§ WHAT THE EXERCISE ASKS
Using the listing that follows, filter out every line lacking the string "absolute" and return the rest.

§ DATASET CONTENT
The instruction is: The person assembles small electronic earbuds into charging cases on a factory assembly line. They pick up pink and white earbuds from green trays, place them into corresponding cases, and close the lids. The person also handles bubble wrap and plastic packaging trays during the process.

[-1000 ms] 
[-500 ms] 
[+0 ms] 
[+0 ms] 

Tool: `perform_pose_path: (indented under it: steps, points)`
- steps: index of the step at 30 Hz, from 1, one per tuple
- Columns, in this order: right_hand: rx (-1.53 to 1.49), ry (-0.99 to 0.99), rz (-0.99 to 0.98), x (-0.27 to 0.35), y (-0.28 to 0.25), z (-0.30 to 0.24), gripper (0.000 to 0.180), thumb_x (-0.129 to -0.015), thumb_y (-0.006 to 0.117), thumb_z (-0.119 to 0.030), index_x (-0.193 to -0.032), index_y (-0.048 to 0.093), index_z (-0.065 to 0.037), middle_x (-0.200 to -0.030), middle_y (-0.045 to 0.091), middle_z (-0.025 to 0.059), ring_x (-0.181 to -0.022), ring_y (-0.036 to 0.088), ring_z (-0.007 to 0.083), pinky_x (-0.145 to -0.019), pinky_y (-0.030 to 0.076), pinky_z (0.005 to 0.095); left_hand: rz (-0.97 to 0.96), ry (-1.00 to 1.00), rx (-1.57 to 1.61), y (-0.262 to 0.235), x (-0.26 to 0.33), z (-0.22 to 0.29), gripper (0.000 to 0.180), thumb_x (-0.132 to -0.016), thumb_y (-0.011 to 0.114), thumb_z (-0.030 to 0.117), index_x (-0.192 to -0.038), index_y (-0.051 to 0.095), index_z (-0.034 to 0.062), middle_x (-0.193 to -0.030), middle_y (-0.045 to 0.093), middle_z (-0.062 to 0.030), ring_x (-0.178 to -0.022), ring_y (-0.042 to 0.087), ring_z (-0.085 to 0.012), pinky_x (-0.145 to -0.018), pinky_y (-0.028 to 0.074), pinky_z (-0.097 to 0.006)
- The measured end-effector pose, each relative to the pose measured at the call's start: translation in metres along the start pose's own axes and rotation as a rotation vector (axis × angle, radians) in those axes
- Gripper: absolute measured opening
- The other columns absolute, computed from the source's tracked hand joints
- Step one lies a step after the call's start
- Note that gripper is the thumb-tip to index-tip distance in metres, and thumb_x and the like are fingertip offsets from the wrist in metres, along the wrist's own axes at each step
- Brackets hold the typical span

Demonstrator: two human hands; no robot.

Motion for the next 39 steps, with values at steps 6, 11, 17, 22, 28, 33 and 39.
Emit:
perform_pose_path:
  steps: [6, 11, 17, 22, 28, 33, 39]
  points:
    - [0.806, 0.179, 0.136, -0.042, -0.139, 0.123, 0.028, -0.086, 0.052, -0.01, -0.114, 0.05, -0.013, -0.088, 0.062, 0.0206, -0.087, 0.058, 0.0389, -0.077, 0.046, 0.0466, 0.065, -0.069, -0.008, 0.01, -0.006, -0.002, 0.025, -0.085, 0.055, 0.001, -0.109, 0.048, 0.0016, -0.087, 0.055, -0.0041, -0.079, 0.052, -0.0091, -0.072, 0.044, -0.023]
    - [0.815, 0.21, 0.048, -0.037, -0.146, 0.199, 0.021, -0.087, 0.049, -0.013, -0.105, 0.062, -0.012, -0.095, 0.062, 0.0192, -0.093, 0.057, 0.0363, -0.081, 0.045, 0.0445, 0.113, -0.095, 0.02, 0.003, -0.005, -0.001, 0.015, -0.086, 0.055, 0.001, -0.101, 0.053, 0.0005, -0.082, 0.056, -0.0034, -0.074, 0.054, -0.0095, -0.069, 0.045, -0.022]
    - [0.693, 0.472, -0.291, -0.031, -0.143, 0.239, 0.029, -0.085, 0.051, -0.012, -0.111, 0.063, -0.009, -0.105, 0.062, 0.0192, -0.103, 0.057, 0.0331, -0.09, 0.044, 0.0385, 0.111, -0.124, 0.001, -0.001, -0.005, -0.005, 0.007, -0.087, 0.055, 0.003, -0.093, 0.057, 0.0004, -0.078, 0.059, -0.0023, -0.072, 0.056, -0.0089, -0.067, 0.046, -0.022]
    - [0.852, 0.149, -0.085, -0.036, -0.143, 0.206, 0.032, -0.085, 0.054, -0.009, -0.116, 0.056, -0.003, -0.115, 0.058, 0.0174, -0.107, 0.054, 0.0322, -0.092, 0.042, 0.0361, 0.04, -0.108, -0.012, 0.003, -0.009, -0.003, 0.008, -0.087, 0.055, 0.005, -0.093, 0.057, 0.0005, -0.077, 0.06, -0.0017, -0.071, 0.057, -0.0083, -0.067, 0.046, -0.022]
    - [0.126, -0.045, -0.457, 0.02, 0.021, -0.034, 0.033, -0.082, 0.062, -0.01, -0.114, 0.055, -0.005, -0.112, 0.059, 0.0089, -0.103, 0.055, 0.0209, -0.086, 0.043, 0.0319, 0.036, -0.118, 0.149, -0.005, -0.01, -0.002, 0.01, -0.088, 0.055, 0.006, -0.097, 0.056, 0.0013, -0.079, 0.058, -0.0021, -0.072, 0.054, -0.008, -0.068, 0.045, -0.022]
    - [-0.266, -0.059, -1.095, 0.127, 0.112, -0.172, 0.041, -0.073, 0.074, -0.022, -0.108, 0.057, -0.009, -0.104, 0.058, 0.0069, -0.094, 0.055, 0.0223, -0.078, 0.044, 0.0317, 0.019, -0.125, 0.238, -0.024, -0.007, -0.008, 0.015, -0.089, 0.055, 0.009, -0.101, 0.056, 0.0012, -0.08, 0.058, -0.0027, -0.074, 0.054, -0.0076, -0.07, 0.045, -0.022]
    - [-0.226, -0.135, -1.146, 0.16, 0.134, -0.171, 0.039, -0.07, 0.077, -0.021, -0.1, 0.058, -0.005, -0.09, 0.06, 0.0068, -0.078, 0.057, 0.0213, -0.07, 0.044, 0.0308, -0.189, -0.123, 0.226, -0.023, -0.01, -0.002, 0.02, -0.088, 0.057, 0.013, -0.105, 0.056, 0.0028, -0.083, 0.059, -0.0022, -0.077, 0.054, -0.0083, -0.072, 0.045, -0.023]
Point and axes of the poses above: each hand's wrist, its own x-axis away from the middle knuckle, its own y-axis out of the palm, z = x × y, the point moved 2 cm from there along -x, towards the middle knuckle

§ SOLVED EXERCISE
- Gripper: absolute measured opening
- The other columns absolute, computed from the source's tracked hand joints

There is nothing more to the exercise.